Aku sengaja mencari tahumu di internet karena ingin meringankan rasa penasaranku dan rasa bersalah menghampiriku. Dibanding perusahaan kecil pemberian Papi ini, tidak sekecil itu tapi dibanding millik Papi dan Kak Zayn, milikku yang paling kecil. Kau telah menangani perusahaan-perusahaan yang lebih besar dari Priambodho, dan kau meninggalkan itu semua demi menjadi asistenku yang gajinya pasti jauh dibawah yang kau terima selama ini.
Masih termenung tiba-tiba teleponku berbunyi. Suara Papi disebrang sana terdengar nyaring.
“Zary! Dimana kamu?” Teriak Papi.
“Kantor Pi.” Jawabku singkat.
“Nanti ke kantor ya, Papi mau ngobrol.” Ucap Papi. Aku mengerutkan dahi, tak biasanya Papi menyuruhku ke kantor di jam kerja.
“10 Menit lagi Zary kesana.” Kataku sambil melihat jarum jam di pergelangan tanganku.
“Ya sudah kalau begitu Papi tunggu.” Jawab Papi kemudian mematikan telepon.
Sesampainya di kantor Papi aku langsung menuju ruangan Papi.

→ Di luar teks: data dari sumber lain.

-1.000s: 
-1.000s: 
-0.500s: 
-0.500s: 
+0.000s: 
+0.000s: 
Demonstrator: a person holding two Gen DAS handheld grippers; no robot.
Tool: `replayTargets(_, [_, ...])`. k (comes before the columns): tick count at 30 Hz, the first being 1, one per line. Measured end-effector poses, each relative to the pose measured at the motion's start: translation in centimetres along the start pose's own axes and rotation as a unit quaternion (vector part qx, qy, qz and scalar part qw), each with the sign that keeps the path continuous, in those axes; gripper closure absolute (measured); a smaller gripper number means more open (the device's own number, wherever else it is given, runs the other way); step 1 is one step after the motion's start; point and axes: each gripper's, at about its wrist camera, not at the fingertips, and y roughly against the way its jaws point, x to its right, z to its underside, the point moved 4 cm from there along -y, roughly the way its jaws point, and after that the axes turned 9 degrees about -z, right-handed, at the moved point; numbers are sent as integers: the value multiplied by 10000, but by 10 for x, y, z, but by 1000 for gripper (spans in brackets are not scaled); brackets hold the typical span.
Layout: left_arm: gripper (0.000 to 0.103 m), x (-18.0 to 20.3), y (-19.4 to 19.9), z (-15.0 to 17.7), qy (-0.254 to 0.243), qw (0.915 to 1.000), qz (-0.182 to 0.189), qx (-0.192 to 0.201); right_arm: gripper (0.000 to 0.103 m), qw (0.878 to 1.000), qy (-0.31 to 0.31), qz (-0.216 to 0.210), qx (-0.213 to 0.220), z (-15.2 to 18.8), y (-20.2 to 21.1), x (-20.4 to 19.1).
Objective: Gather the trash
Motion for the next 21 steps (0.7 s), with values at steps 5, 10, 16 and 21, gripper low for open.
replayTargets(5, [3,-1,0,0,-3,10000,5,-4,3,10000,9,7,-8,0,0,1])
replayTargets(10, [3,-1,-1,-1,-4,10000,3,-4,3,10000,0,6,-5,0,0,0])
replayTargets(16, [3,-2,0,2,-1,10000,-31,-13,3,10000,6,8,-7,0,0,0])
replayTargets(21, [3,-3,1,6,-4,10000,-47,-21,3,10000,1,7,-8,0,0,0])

Kulihat Papi sedang menatapi layar komputer didepannya. Melihatku datang Papi langsung berdiri menuju sofa.
“Asisten kamu gak ikut” tanya Papi sambil duduk di sofa kesukaannya.

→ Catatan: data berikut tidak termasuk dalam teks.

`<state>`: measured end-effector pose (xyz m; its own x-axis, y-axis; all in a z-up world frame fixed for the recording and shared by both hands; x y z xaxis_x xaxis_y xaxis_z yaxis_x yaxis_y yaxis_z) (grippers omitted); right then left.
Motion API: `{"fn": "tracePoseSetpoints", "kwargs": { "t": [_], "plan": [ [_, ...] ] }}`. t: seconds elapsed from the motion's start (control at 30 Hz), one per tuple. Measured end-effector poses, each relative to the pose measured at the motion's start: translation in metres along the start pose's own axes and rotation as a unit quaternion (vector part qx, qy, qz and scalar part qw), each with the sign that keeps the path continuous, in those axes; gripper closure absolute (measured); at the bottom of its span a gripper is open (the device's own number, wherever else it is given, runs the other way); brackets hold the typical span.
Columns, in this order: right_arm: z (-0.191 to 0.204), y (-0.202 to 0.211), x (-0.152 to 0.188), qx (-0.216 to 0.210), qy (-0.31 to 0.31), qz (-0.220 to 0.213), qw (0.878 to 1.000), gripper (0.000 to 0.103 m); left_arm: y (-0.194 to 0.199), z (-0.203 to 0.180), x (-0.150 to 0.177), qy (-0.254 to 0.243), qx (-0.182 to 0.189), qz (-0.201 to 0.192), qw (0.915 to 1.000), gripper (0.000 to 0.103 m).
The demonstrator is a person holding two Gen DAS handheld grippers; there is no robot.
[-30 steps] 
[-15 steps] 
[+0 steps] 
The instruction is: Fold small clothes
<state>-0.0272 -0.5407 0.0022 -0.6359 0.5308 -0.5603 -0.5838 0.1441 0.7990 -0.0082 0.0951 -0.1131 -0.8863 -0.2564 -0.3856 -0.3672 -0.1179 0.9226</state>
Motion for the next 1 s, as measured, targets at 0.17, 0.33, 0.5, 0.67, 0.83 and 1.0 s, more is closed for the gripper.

“Gak pi. Dia ada kerjaan.” Jawabku sambil ikut duduk di sofa.
“Siapa namanya? Papi lupa, padahal kemarin berkali-kali disebut.” Tanya Papi lagi. Kali ini wajahnya terlihat penasaran. Aku menatap curiga kearah Papi. Tidak biasanya dia tertarik sedemikian rupa.
“Ada apa sih Pi?” Aku tak menjawab pertanyaan Papi. Papi menyandarkan bahunya di sofa.

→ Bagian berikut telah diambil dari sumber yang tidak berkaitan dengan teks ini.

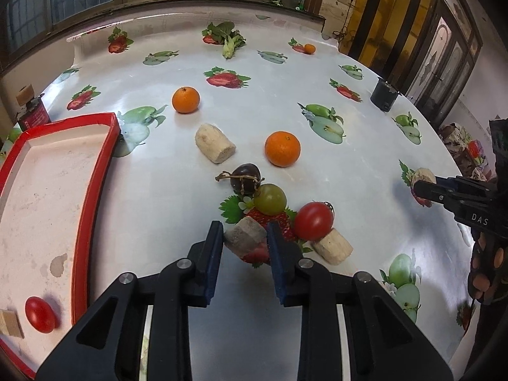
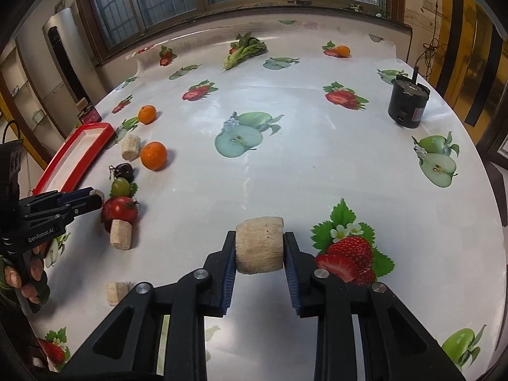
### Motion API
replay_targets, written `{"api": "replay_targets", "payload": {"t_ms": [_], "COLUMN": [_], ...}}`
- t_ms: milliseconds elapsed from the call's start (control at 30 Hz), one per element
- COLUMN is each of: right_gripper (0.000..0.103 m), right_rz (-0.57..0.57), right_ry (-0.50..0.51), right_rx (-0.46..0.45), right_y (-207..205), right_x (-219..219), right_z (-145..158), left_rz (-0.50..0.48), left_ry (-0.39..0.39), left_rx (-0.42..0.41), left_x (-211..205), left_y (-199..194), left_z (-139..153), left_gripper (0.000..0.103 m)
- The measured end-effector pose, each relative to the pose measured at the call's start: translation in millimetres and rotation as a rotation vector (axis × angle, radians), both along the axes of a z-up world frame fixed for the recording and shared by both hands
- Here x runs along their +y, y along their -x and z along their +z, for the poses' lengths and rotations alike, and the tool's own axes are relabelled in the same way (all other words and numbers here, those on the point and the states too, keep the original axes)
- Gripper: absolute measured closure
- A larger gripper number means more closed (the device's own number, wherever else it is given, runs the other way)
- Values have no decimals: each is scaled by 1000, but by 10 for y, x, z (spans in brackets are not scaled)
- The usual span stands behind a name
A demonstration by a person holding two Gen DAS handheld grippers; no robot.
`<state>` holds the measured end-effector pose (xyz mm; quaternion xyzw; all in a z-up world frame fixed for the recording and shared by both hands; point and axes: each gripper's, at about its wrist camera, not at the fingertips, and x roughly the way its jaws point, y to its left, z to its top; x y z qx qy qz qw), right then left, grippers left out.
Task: Organize fruits
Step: 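Grasp a beige cylinder with the right tool while the left tool grasps a beige cube, then carry both beige pieces over the tray and open both tools to drop them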
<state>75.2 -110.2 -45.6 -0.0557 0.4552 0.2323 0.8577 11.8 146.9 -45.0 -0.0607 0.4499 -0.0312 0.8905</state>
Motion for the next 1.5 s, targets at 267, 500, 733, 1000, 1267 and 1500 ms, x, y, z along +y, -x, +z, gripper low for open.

“Selesai rapat, Papi makan siang dengan perwakilan investor kemarin. Mereka memuji asistenmu. Tapi bukan karena presentasi yang dia bawa. Mereka malah menyayangkan kenapa dia harus ada di Priambodho. Mereka ceritakan bagaimana hebatnya asistenmu menangani permasalahan keuangan perusahaan mereka. Padahal Papi baru pertama kali itu melihat dia, jadi Papi tidak bisa bicara apa-apa.” Jawab Papi sambil merilekskan tubuhnya. Aku mendengarkan dengan seksama, sebenarnya bingung mau menjawab apa, karena aku juga baru tahu berharganya dirimu di dunia bisnis.
“Sebenarnya, itu kali kedua Papi bertemu dia. Yang pertama di acara pertunangan Zary dengan Natasya. Dia mengatur semuanya. Catering, dekor, jalan acara….” Jawabku diluar konteks.
“Papi gak ingat. Tapi pestamu benar-benar luar biasa, kalau begitu Papi mengakuinya. Dia memang bisa diandalkan. Mungkin melebihi susan, padahal susan itu andalan Papi lho.” Ucap Papi lagi.
“Papi manggil Zary kesini mau ngobrolin itu?” Tanyaku masih menaruh curiga pada Papi.
“Ya. Kurang lebih. Papi mau menaruhnya di King centre. Tempat besar ini lebih cocok untuknya daripada ditempatmu. Papi tadi sudah mencari tahu tentang dia, dan lagipula para investor sudah memberikan testimoni. Sayang sekali jika harus bekerja ditempatmu.” Ucap Papi tanpa beban. Aku sudah menduganya.
“Jangan Pi. Zary butuh dia.” Jawabku cepat.
“Iya Zar, perusahaan kita butuh dia, kalau dia ditaruh di perusahan pusat. Pasti lebih baik.” Sahut Papi. Aku memasang wajah masam.
“Zary butuh dia bukan Cuma diperusahaan. Zary butuh dia 24 jam.” Jawabku. Papi menatapku.
“Kamu ngomong apa sih? Sehebat itu dia sampai-sampai harus mengurusi hidupmu segala?” Tanya Papi dengan tatapan mencemoohku.